__About this task__.
Strip the pictures, then copy the remaining data exactly as it stands.

BEGIN

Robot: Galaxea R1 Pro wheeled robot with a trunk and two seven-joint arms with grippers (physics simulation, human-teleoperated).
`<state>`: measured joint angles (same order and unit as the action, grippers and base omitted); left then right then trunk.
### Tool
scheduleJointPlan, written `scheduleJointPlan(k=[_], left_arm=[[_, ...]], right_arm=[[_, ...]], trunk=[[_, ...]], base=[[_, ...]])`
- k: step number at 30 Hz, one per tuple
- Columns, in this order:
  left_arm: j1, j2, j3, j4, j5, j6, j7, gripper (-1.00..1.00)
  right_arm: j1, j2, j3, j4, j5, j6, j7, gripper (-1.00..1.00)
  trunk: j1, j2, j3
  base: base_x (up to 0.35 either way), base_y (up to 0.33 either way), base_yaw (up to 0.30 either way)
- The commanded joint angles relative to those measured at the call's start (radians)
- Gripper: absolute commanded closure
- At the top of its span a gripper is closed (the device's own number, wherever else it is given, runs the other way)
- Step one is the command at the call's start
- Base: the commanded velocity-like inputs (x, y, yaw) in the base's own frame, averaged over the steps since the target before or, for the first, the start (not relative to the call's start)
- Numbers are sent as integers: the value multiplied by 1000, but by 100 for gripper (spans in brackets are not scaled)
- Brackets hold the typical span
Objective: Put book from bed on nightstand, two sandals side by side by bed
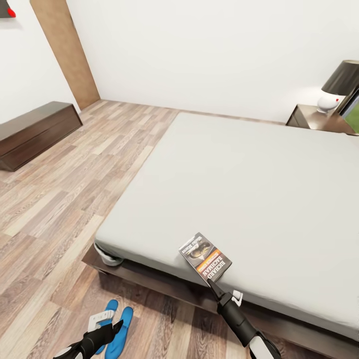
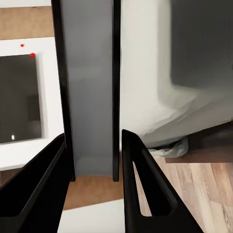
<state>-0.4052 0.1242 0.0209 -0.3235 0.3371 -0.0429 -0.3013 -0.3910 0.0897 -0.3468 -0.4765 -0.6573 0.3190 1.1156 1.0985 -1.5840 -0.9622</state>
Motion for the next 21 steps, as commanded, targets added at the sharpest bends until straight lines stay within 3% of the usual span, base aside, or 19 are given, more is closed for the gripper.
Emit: scheduleJointPlan(k=[1,9,12,14,17,20,21], left_arm=[[0,0,2,1,3,-2,-5,-100],[0,0,2,1,3,-2,-6,-100],[0,0,2,1,3,-2,-6,-100],[-1,0,2,1,3,-2,-6,-100],[0,0,1,1,3,-2,-6,-100],[0,0,2,1,3,-2,-6,-100],[0,0,2,1,3,-2,-6,-100]], right_arm=[[0,1,-4,0,-1,9,3,100],[0,2,-2,-5,-1,9,2,100],[0,2,-1,-53,-1,16,2,100],[-1,1,2,-146,0,72,2,100],[0,-1,11,-303,10,241,2,100],[2,-7,12,-364,12,335,3,100],[2,-23,12,-371,13,351,3,100]], trunk=[[-4,7,3],[-35,63,28],[-46,84,37],[-54,98,43],[-65,119,53],[-77,140,62],[-81,147,65]], base=[[0,0,0],[0,0,0],[0,0,0],[0,0,0],[0,0,0],[0,0,0],[0,0,0]])
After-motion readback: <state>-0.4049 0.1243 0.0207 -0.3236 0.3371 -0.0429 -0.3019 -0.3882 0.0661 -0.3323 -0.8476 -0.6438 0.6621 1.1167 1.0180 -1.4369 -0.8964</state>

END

__Solution for this task__.
Robot: Galaxea R1 Pro wheeled robot with a trunk and two seven-joint arms with grippers (physics simulation, human-teleoperated).
`<state>`: measured joint angles (same order and unit as the action, grippers and base omitted); left then right then trunk.
### Tool
scheduleJointPlan, written `scheduleJointPlan(k=[_], left_arm=[[_, ...]], right_arm=[[_, ...]], trunk=[[_, ...]], base=[[_, ...]])`
- k: step number at 30 Hz, one per tuple
- Columns, in this order:
  left_arm: j1, j2, j3, j4, j5, j6, j7, gripper (-1.00..1.00)
  right_arm: j1, j2, j3, j4, j5, j6, j7, gripper (-1.00..1.00)
  trunk: j1, j2, j3
  base: base_x (up to 0.35 either way), base_y (up to 0.33 either way), base_yaw (up to 0.30 either way)
- The commanded joint angles relative to those measured at the call's start (radians)
- Gripper: absolute commanded closure
- At the top of its span a gripper is closed (the device's own number, wherever else it is given, runs the other way)
- Step one is the command at the call's start
- Base: the commanded velocity-like inputs (x, y, yaw) in the base's own frame, averaged over the steps since the target before or, for the first, the start (not relative to the call's start)
- Numbers are sent as integers: the value multiplied by 1000, but by 100 for gripper (spans in brackets are not scaled)
- Brackets hold the typical span
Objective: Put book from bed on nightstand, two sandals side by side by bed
<state>-0.4052 0.1242 0.0209 -0.3235 0.3371 -0.0429 -0.3013 -0.3910 0.0897 -0.3468 -0.4765 -0.6573 0.3190 1.1156 1.0985 -1.5840 -0.9622</state>
Motion for the next 21 steps, as commanded, targets added at the sharpest bends until straight lines stay within 3% of the usual span, base aside, or 19 are given, more is closed for the gripper.
Emit: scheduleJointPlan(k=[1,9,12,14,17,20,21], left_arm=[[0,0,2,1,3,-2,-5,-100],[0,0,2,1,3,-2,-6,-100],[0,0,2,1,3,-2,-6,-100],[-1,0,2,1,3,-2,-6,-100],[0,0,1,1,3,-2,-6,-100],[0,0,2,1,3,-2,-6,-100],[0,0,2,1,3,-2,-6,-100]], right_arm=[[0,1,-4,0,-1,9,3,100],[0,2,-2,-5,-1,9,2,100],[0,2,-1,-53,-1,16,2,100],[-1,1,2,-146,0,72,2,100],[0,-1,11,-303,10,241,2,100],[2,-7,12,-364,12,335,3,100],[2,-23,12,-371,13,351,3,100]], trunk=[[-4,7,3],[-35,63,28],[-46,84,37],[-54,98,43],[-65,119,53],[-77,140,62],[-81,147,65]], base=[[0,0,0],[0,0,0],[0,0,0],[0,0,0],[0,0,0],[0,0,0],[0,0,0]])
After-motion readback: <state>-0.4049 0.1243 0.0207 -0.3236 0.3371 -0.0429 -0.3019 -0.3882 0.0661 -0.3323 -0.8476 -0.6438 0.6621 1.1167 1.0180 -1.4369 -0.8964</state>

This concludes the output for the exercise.